- TASK DESCRIPTION
The entries below should be set down again exactly, with every picture left out.

===== SUPPLIED MATERIAL =====

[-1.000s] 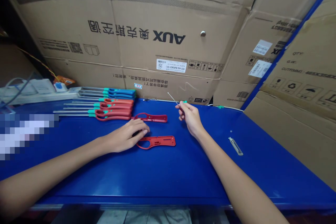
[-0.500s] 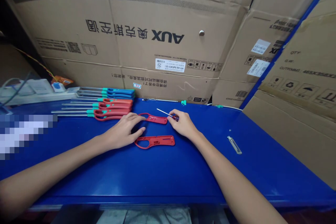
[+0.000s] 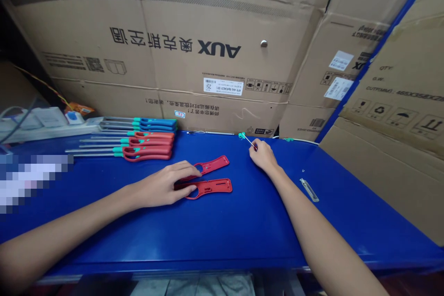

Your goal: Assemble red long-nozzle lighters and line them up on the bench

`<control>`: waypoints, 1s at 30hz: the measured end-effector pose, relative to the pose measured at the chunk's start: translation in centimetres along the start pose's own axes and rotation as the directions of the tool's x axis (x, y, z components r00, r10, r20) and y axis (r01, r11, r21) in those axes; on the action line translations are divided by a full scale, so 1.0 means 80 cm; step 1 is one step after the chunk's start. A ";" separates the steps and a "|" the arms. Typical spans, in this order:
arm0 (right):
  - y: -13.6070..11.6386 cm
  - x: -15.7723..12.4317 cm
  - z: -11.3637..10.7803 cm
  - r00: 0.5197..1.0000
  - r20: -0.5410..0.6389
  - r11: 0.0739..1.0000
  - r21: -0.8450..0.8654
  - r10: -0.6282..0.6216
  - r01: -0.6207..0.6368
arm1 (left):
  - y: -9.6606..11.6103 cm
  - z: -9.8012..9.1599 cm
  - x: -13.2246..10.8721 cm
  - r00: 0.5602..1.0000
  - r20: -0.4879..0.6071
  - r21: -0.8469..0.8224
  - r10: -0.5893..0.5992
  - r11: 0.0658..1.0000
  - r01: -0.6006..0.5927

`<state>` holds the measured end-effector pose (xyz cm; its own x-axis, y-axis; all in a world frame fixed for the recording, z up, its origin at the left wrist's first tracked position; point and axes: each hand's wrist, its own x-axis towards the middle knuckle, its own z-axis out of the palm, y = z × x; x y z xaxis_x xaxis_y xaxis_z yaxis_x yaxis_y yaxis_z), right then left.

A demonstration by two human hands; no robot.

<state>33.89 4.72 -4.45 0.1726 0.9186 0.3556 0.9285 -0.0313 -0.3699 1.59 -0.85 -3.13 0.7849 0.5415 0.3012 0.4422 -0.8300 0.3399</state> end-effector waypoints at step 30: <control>-0.001 0.000 0.000 1.000 0.010 0.999 -0.041 0.016 -0.016 | -0.004 0.001 0.001 0.994 -0.079 -0.022 0.077 0.997 -0.079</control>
<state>33.82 4.68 -4.41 0.1845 0.9217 0.3412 0.9384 -0.0620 -0.3401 1.55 -0.52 -3.29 0.7799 0.4846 0.3961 0.3687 -0.8671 0.3349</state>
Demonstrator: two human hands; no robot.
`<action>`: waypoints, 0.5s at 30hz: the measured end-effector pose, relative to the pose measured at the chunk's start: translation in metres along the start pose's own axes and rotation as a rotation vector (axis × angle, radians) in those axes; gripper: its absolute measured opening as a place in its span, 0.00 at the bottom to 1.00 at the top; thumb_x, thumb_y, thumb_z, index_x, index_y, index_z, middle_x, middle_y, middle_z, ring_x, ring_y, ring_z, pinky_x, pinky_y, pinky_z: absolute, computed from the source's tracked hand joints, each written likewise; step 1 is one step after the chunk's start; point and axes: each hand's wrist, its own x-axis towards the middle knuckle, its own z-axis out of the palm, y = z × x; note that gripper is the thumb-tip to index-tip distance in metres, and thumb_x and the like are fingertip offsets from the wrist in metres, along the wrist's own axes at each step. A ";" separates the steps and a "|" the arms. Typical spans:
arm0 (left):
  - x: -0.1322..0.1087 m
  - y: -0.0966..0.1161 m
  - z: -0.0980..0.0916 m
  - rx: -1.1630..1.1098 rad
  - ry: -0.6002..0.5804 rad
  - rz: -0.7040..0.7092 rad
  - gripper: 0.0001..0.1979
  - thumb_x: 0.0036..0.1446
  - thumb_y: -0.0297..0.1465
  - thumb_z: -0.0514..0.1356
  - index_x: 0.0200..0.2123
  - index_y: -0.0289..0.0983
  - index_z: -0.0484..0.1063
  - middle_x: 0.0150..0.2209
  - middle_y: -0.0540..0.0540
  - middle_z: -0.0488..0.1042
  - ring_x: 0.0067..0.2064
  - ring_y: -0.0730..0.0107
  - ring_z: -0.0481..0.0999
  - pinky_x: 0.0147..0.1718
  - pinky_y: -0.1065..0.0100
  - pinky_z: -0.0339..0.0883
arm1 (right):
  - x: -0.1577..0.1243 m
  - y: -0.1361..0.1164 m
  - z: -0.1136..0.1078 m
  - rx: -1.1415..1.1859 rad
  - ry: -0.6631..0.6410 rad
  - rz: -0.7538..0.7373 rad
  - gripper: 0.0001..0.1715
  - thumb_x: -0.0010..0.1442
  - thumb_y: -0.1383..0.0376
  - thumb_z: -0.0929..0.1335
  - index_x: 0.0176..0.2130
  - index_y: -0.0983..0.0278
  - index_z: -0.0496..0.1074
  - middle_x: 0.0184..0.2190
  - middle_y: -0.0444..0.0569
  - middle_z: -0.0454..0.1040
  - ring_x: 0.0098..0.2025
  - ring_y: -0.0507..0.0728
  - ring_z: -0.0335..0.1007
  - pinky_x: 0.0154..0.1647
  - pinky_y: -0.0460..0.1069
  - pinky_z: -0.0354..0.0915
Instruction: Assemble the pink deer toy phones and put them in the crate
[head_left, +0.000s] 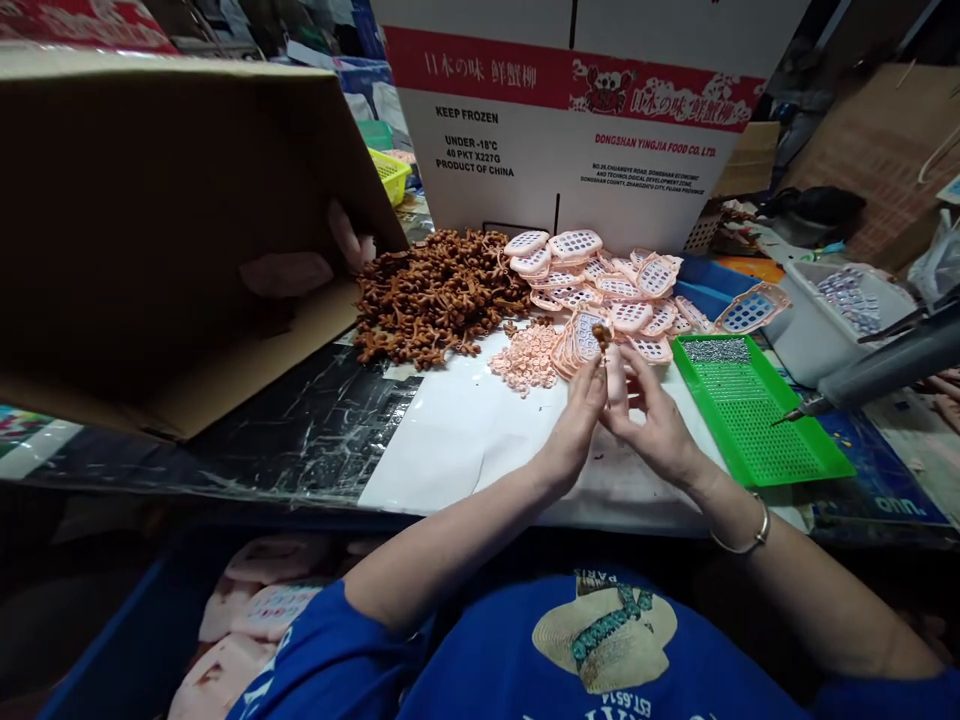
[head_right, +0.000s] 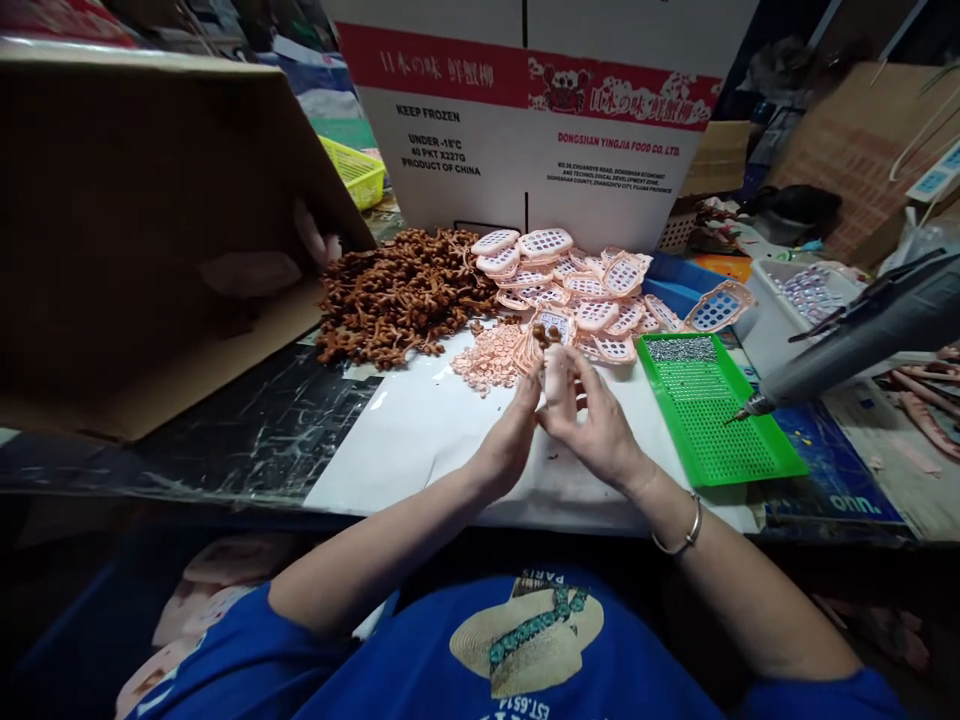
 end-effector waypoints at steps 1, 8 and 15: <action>0.006 0.001 -0.007 -0.004 0.064 -0.011 0.25 0.71 0.44 0.47 0.67 0.45 0.54 0.70 0.40 0.55 0.71 0.58 0.55 0.66 0.51 0.56 | 0.012 -0.002 -0.004 -0.109 0.043 -0.001 0.51 0.54 0.48 0.73 0.68 0.60 0.54 0.62 0.62 0.67 0.58 0.68 0.69 0.58 0.66 0.68; 0.026 -0.005 -0.036 -0.170 0.372 -0.238 0.20 0.66 0.38 0.54 0.59 0.41 0.62 0.65 0.41 0.62 0.62 0.61 0.66 0.60 0.59 0.62 | 0.086 -0.017 0.000 -0.726 0.055 0.111 0.49 0.57 0.49 0.69 0.68 0.69 0.55 0.58 0.69 0.68 0.62 0.76 0.62 0.60 0.67 0.58; 0.022 -0.011 -0.032 -0.216 0.367 -0.145 0.17 0.64 0.40 0.56 0.54 0.40 0.66 0.56 0.43 0.69 0.56 0.64 0.70 0.56 0.62 0.64 | 0.104 -0.022 0.016 -0.808 0.054 0.167 0.48 0.60 0.48 0.66 0.68 0.71 0.53 0.57 0.71 0.69 0.59 0.75 0.66 0.58 0.66 0.59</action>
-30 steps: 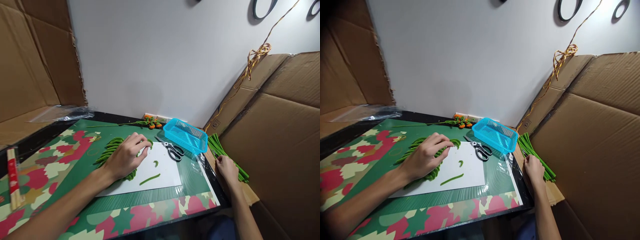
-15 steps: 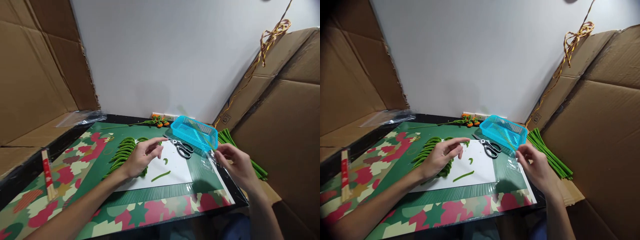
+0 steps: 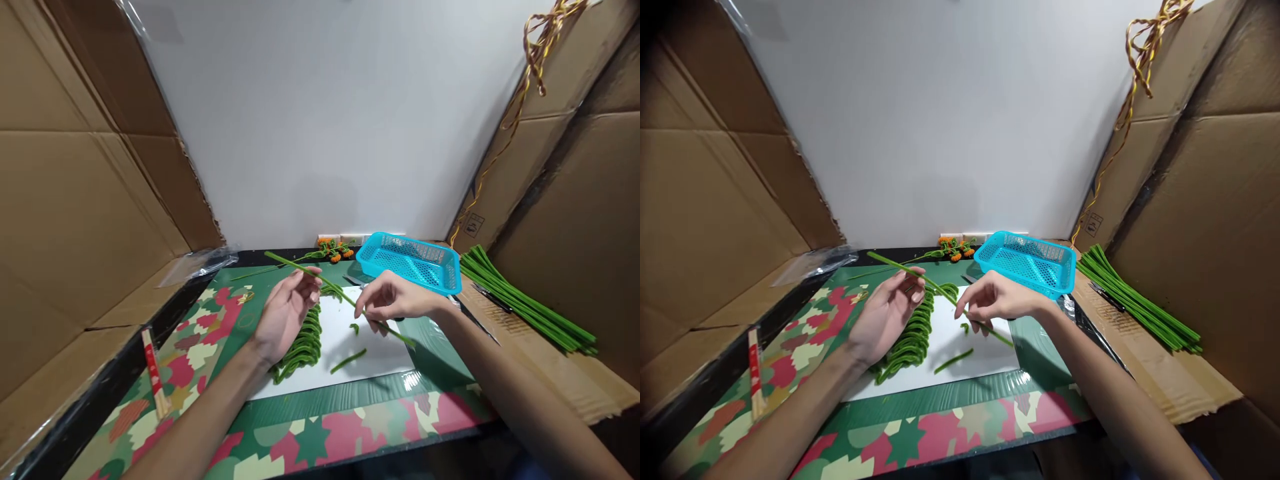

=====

- WORKED SOLUTION
[-1.000s] 
[-0.500s] 
[+0.000s] 

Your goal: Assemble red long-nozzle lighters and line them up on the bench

`<control>`: waypoints, 1s at 30hz: the measured end-effector pose, relative to the pose measured at the chunk's start: translation in centimetres along the start pose's own axes and rotation as the directions of the tool's x axis (x, y, z components r00, r10, r20) and y axis (r01, r11, r21) in those axes; on the action line translations are divided by a full scale, so 1.0 means 80 cm; step 1 is one step after the chunk's start. A ";" separates the steps and a "|" the arms. Typical spans, in this order:
arm0 (right):
  - y: -13.6070..11.6386 cm
  - x: -15.7723..12.4317 cm
  - z: -11.3637..10.7803 cm
  - r00: 0.5197..1.0000
  - r20: -0.5410..0.6389
  - r11: 0.0739..1.0000
  - r21: -0.8450..0.8654
  - r10: -0.6282..0.6216
  - r01: -0.6207..0.6368
arm1 (left):
  - y: -9.6606..11.6103 cm
  - z: -9.8012..9.1599 cm
  - x: -13.2246..10.8721 cm
  - r00: 0.5602..1.0000
  - r20: -0.4879..0.6071
  - r21: -0.8469..0.8224
  - r10: -0.5893..0.5992
  - r11: 0.0658..1.0000
  - r01: -0.6006..0.5927

`<state>` holds the measured end-effector pose (xyz cm; its own x-axis, y-axis; all in a world frame fixed for the recording, z up, its origin at the left wrist's first tracked position; point and axes: each hand's wrist, its own x-axis towards the middle knuckle, its own z-axis out of the palm, y = z × x; x y z xaxis_x xaxis_y xaxis_z yaxis_x yaxis_y yaxis_z), right then left.

A demonstration by two human hands; no robot.

<state>33.89 4.72 -4.45 0.1726 0.9186 0.3556 0.9285 -0.0313 -0.3699 1.59 -0.85 -3.13 0.7849 0.5415 0.3012 0.4422 -0.8300 0.3399</state> end-effector waypoints at step 30: <control>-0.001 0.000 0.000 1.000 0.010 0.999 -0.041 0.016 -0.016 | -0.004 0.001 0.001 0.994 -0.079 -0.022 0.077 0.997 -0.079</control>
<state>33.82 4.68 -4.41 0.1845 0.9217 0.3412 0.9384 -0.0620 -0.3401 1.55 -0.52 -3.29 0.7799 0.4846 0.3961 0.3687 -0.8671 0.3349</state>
Demonstrator: two human hands; no robot.
`<action>`: waypoints, 0.5s at 30hz: the measured end-effector pose, relative to the pose measured at the chunk's start: translation in metres along the start pose's own axes and rotation as a rotation vector (axis × angle, radians) in those axes; gripper: its absolute measured opening as a place in its span, 0.00 at the bottom to 1.00 at the top; thumb_x, thumb_y, thumb_z, index_x, index_y, index_z, middle_x, middle_y, middle_z, ring_x, ring_y, ring_z, pinky_x, pinky_y, pinky_z: absolute, computed from the source's tracked hand joints, each written likewise; step 1 is one step after the chunk's start; point and axes: each hand's wrist, its own x-axis towards the middle knuckle, its own z-axis out of the palm, y = z × x; note that gripper is the thumb-tip to index-tip distance in metres, and thumb_x and the like are fingertip offsets from the wrist in metres, along the wrist's own axes at each step. A ";" separates the steps and a "|" the arms. Typical spans:
arm0 (left):
  - x: -0.1322..0.1087 m
  - y: -0.0966..0.1161 m
  - z: -0.0980..0.0916 m
  - rx: -1.1630..1.1098 rad
  - ry: -0.6002..0.5804 rad
  - rz: -0.7040..0.7092 rad
  - gripper: 0.0001..0.1979
  - thumb_x: 0.0036..0.1446
  - thumb_y: -0.0297..0.1465
  - thumb_z: -0.0514..0.1356
  - index_x: 0.0200..0.2123
  - index_y: -0.0289..0.0983
  - index_z: -0.0484..0.1063
  - middle_x: 0.0150..0.2209
  - middle_y: -0.0540..0.0540
  - middle_z: -0.0488..0.1042
  - ring_x: 0.0067..0.2064
  - ring_y: -0.0730..0.0107
  - ring_z: -0.0481..0.0999
  - pinky_x: 0.0147..0.1718
  - pinky_y: -0.1065..0.0100
  - pinky_z: -0.0339..0.0883
arm1 (right):
  - x: -0.1577..0.1243 m
  - y: -0.1361..0.1164 m
  - z: -0.1136..0.1078 m
  - rx: -1.1415..1.1859 rad
  - ry: -0.6631..0.6410 rad
  - rz: -0.7538..0.7373 rad
  - gripper: 0.0001..0.1715
  - thumb_x: -0.0010..0.1442
  - thumb_y: -0.1383..0.0376
  - thumb_z: -0.0929..0.1335
  - index_x: 0.0176..0.2130
  - index_y: -0.0983..0.0278
  - index_z: -0.0496..0.1074
  - middle_x: 0.0184..0.2190
  - middle_y: -0.0444..0.0569
  - middle_z: -0.0454..0.1040
  - ring_x: 0.0098..0.2025
  - ring_y: -0.0507..0.0728
  - ring_z: -0.0335..0.1007
  - pinky_x: 0.0154..0.1647
  - pinky_y: -0.0460..0.1069
  - pinky_z: -0.0354..0.0915
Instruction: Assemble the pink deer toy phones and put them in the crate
[head_left, +0.000s] 
[head_right, +0.000s] 
 end-effector waypoints at steps 1, 8 and 15: <action>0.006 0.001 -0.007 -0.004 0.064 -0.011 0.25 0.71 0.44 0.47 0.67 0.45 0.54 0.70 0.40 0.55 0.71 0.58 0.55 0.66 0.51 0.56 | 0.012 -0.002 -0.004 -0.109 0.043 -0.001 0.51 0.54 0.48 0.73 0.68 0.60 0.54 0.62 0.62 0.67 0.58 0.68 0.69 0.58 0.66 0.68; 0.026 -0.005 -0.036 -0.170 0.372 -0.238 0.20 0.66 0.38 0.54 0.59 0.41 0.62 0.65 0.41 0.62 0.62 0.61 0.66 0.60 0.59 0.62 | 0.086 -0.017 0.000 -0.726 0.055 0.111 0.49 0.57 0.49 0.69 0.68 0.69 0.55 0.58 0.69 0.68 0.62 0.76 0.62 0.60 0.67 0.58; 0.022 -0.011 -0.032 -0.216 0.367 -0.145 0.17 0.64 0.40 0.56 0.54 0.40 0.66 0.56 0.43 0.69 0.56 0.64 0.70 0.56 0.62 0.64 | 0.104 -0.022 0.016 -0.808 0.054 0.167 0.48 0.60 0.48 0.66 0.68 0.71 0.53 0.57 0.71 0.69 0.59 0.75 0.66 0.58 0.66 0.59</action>
-30 steps: 
-15 steps: 
+0 steps: 

This output has been given in full.